The sympathetic doctor has stresses of his own. He's scrambling to pay for his tony condo and his stepson's private school while his financier wife (Vinessa Shaw) looks for work (he slips her a beta-blocker to calm her nerves before job interviews). Emily's former therapist is the slinky, carefully coiffed Dr. Victoria Siebert (Catherine Zeta-Jones), a doctor to the rich. She purrs approval of Emily going back into therapy ("I think seeing a man will help her") and suggests that Jonathan might try a new drug called Ablixa.

Coincidentally, a pharmaceutical company offers him funding to do a trial on a new anti-depressant. He tries it on Emily and the results are initially spectacular. Her sex life is revived and she has boundless energy, though there are some troubling side effects.

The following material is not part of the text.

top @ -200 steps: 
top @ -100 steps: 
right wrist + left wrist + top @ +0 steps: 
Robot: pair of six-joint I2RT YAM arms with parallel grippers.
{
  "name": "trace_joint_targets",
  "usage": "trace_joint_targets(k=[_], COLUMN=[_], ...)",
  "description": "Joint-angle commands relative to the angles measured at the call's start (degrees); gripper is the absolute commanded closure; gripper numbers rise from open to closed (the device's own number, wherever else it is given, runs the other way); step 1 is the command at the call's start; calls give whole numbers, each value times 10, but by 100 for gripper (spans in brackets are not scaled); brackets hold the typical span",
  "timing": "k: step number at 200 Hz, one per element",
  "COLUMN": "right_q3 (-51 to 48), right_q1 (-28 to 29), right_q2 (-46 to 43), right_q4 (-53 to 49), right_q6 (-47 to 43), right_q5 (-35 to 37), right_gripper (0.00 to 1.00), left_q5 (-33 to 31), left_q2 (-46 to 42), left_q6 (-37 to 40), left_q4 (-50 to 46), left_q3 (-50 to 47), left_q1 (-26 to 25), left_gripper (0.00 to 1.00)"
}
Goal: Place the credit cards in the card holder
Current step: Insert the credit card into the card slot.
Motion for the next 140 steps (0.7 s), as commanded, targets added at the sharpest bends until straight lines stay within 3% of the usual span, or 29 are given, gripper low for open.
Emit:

At this point, the script takes a sharp turn. In the aftermath of a crime, Dr. Banks and his psychiatric competency come under suspicion and his practice and personal life start to fall apart. The doctor, who sees himself as a victim, seems to be entering a spiral of paranoia. Staying home from work, pushing colleagues to give him pills and ignoring his increasingly distressed wife, the doctor appears to be having a crack-up.

As it ratches into its third act – of lawyers' offices, psychiatric prisons and tense confrontations – Side Effects's corkscrew plot takes more turns than necessary, though the excesses are excused by the performances.

Although his transformation from dupe to master gamer is a stretch, Law has rarely seemed so at ease in his own skin and receding hairline as he does here. But it's Rooney who commands the most attention. As she already proved in David Fincher's The Social Network and The Girl with the Dragon Tattoo, she has an oddly fascinating screen presence, suggesting both vulnerability and inscrutable levels of calculation. Few actors or actresses can make inexpressiveness look so smart.